▸ **WHAT YOU ARE ASKED TO DO**
What the task needs is every record repeated exactly, nothing more.

(Items from a dataset)
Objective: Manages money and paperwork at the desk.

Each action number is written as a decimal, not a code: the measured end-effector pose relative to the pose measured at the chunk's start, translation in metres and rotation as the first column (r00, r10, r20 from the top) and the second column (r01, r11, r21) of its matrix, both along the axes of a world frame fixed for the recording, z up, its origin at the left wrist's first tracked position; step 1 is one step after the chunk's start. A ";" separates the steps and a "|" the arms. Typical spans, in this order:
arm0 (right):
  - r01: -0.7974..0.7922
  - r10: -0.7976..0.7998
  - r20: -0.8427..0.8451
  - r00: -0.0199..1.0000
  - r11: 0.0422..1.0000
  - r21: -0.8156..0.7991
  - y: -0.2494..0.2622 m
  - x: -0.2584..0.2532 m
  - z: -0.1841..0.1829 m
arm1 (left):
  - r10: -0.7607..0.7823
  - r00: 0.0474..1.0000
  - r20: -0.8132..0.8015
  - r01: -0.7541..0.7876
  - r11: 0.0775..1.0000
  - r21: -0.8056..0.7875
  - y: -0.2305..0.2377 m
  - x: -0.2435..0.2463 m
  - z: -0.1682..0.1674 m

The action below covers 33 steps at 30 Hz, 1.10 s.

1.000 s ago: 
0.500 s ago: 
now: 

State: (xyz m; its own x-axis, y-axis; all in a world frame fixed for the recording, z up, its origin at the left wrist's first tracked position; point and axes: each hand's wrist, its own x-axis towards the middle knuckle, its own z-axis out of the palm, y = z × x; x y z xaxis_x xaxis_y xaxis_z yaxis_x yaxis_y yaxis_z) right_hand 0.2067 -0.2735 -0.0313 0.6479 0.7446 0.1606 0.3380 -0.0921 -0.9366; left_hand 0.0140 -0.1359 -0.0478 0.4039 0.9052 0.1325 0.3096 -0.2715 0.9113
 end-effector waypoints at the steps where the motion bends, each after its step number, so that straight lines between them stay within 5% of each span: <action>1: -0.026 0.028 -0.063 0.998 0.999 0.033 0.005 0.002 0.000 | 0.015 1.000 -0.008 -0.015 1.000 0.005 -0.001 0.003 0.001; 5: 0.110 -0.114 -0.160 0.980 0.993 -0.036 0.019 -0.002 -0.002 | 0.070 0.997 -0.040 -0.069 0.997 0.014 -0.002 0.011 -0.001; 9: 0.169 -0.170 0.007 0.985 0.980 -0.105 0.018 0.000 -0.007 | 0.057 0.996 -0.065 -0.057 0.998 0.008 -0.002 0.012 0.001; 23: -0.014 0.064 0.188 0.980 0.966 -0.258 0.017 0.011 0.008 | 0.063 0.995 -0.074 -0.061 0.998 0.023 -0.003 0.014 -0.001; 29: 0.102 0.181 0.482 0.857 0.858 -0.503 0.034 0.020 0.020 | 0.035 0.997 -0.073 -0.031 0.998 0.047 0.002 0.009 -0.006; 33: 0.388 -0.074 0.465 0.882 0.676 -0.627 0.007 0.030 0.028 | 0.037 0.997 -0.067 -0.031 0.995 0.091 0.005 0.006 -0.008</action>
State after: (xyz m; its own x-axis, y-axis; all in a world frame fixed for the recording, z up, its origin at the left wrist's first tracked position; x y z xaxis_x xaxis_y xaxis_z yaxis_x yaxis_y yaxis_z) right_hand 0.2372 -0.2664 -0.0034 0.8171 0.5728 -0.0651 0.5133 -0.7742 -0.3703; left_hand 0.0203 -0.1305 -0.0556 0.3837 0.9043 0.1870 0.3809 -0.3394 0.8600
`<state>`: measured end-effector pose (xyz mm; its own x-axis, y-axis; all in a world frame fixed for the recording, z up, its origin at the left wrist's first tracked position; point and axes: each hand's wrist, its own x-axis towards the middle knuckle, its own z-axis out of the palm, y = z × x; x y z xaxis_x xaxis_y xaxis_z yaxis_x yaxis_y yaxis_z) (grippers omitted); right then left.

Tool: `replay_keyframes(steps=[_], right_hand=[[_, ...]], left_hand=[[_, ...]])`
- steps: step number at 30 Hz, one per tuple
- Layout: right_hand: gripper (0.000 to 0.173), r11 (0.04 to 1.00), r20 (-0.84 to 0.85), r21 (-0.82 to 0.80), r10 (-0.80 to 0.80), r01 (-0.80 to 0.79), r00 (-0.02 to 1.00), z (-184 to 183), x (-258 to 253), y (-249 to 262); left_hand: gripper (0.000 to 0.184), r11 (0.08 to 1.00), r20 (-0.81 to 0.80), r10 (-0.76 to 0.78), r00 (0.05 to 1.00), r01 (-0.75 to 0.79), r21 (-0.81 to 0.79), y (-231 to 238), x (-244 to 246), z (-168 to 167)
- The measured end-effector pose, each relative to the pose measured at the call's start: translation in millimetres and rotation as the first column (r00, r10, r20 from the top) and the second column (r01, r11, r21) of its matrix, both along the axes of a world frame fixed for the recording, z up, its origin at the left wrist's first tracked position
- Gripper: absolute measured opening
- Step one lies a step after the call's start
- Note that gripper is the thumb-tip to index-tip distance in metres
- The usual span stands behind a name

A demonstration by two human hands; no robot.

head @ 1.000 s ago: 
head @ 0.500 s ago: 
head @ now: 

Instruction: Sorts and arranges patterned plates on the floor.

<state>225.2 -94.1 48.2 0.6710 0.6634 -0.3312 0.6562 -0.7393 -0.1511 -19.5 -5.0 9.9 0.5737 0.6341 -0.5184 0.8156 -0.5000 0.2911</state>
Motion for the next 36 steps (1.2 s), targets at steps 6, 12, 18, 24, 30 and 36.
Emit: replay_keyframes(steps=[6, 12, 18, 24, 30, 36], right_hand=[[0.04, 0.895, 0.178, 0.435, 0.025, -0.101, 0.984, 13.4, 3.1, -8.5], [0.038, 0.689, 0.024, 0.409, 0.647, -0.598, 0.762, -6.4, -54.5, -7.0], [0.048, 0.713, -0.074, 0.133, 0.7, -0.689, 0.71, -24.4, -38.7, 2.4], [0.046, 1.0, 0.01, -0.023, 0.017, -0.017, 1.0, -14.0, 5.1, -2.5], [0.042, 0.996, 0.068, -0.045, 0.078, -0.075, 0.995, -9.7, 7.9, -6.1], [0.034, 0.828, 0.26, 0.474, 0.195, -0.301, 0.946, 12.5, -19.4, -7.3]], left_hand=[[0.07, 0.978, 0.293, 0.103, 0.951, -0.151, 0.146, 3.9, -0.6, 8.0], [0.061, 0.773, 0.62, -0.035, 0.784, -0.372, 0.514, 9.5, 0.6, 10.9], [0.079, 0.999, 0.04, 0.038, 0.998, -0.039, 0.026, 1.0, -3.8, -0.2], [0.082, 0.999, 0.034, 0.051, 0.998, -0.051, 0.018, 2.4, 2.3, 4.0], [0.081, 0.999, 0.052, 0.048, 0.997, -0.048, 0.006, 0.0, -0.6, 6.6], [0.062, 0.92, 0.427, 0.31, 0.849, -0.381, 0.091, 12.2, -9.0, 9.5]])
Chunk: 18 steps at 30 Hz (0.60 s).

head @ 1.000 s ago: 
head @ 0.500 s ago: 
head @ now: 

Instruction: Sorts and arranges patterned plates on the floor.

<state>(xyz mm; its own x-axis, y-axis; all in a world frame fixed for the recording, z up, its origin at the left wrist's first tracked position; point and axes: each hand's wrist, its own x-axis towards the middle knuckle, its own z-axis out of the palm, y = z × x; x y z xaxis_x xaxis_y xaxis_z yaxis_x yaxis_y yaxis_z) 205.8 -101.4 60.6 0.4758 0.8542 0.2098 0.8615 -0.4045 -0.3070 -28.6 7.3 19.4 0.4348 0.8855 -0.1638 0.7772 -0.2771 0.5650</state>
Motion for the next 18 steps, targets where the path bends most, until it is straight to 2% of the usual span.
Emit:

▸ **RESULT OF THE TASK**
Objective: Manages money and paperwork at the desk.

Each action number is written as a decimal, not a code: the measured end-effector pose relative to the pose measured at the chunk's start, translation in metres and rotation as the first column (r00, r10, r20 from the top) and the second column (r01, r11, r21) of its matrix, both along the axes of a world frame fixed for the recording, z up, its origin at the left wrist's first tracked position; step 1 is one step after the chunk's start. A ";" separates the steps and a "|" the arms. Typical spans, in this order:
arm0 (right):
  - r01: -0.7974..0.7922
  - r10: -0.7976..0.7998
  - r20: -0.8427..0.8451
  - r00: -0.0199..1.0000
  - r11: 0.0422..1.0000
  - r21: -0.8156..0.7991
  - y: -0.2494..0.2622 m
  - x: -0.2584..0.2532 m
  - z: -0.1841..0.1829 m
arm1 (left):
  - r10: -0.7607..0.7823
  - r00: 0.0474..1.0000
  - r20: -0.8132..0.8015
  - r01: -0.7541..0.7876
  - r11: 0.0775..1.0000
  - r21: -0.8056..0.7875
  - y: -0.2305..0.2377 m
  - x: -0.2435..0.2463 m
  - z: -0.1682..0.1674 m

The action below covers 33 steps at 30 Hz, 1.10 s.

1.000 s ago: 
0.500 s ago: 
now: 

State: (xyz m; its own x-axis, y-axis; all in a world frame fixed for the recording, z up, its origin at the left wrist's first tracked position; point and axes: each hand's wrist, its own x-axis towards the middle knuckle, its own z-axis out of the palm, y = z × x; x y z xaxis_x xaxis_y xaxis_z yaxis_x yaxis_y yaxis_z) right_hand 0.2067 -0.2735 -0.0313 0.6479 0.7446 0.1606 0.3380 -0.0921 -0.9366; left_hand 0.0140 -0.1359 -0.0478 0.4039 0.9052 0.1325 0.3096 -0.2715 0.9113
 end-effector waypoints at the steps where the motion bends, each after its step number, so that straight lines between them stay within 5% of each span: <action>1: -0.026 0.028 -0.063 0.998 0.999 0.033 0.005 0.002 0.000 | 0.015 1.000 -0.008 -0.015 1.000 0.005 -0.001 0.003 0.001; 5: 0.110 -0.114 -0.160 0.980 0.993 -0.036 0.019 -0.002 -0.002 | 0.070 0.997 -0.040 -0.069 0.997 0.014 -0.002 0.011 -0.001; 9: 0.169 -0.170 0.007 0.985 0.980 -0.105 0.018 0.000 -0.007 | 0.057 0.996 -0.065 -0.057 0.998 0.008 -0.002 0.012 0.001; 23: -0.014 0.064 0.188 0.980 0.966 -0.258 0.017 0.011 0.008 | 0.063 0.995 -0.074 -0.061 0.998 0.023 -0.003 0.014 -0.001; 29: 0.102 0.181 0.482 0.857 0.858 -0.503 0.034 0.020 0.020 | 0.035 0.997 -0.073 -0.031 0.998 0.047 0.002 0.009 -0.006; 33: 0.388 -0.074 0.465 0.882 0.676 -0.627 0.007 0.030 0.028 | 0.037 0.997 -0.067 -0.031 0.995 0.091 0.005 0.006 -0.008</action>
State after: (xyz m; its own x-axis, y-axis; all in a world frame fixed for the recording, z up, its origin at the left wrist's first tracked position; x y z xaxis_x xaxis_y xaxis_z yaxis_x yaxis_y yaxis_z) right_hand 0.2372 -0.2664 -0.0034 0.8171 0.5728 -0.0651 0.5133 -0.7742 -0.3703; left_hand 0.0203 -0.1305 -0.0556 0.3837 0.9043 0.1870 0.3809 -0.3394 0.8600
`<state>`: measured end-effector pose (xyz mm; its own x-axis, y-axis; all in a world frame fixed for the recording, z up, its origin at the left wrist's first tracked position; point and axes: each hand's wrist, its own x-axis towards the middle knuckle, its own z-axis out of the palm, y = z × x; x y z xaxis_x xaxis_y xaxis_z yaxis_x yaxis_y yaxis_z) (grippers omitted); right then left.

Tool: `replay_keyframes(steps=[_], right_hand=[[_, ...]], left_hand=[[_, ...]])`
- steps: step number at 30 Hz, one per tuple
- Layout: right_hand: gripper (0.000 to 0.173), r11 (0.04 to 1.00), r20 (-0.84 to 0.85), r21 (-0.82 to 0.80), r10 (-0.80 to 0.80), r01 (-0.80 to 0.79), r00 (-0.02 to 1.00), z (-184 to 183), x (-258 to 253), y (-249 to 262); left_hand: gripper (0.000 to 0.184), r11 (0.08 to 1.00), r20 (-0.81 to 0.80), r10 (-0.76 to 0.78), r00 (0.05 to 1.00), r01 (-0.75 to 0.79), r21 (-0.81 to 0.79), y (-231 to 238), x (-244 to 246), z (-168 to 167)
- The measured end-effector pose, each relative to the pose measured at the call's start: translation in millimetres and rotation as the first column (r00, r10, r20 from the top) and the second column (r01, r11, r21) of its matrix, both along the axes of a world frame fixed for the recording, z up, its origin at the left wrist's first tracked position
- Gripper: absolute measured opening
- Step one lies a step after the call's start
- Note that gripper is the thumb-tip to index-tip distance in metres
- The usual span stands behind a name

A demonstration by two human hands; no robot.

head @ 1.000 s ago: 
head @ 0.500 s ago: 
head @ now: 

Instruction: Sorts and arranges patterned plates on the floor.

<state>225.2 -94.1 48.2 0.6710 0.6634 -0.3312 0.6562 -0.7393 -0.1511 -19.5 -5.0 9.9 0.5737 0.6341 -0.5184 0.8156 -0.5000 0.2911</state>
Motion for the next 36 steps (1.2 s), targets at steps 6, 12, 18, 24, 30 and 36.
Emit: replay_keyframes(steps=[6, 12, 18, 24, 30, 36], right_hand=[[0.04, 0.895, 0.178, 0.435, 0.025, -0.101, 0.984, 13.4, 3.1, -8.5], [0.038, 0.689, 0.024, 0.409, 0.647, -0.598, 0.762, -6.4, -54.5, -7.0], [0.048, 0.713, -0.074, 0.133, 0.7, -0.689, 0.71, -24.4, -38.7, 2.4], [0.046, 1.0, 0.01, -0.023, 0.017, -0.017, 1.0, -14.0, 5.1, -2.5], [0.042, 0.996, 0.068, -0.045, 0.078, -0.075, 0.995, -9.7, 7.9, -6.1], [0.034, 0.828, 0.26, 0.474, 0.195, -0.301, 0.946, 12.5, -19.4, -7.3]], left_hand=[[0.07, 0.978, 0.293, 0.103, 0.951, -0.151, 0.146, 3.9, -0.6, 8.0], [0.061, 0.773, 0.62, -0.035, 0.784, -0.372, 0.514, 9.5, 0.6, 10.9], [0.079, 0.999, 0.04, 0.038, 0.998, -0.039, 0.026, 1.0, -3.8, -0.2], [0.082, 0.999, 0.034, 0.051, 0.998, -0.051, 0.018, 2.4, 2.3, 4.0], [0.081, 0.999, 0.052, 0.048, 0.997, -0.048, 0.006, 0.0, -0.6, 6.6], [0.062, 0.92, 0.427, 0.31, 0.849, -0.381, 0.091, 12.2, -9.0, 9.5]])
Chunk: 18 steps at 30 Hz (0.60 s).

head @ 1.000 s ago: 
head @ 0.500 s ago: 
head @ now: 

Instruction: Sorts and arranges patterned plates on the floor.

<state>(xyz mm; its own x-axis, y-axis; all in a world frame fixed for the recording, z up, its origin at the left wrist's first tracked position; point and axes: each hand's wrist, its own x-axis towards the middle knuckle, its own z-axis out of the palm, y = z × x; x y z xaxis_x xaxis_y xaxis_z yaxis_x yaxis_y yaxis_z) 205.8 -101.4 60.6 0.4758 0.8542 0.2098 0.8615 -0.4045 -0.3070 -28.6 7.3 19.4 0.4348 0.8855 -0.1638 0.7772 -0.2771 0.5650</state>
Motion for the next 18 steps, targets where the path bends most, until it is straight to 2% of the usual span.
Emit:

No more work is needed on this exercise.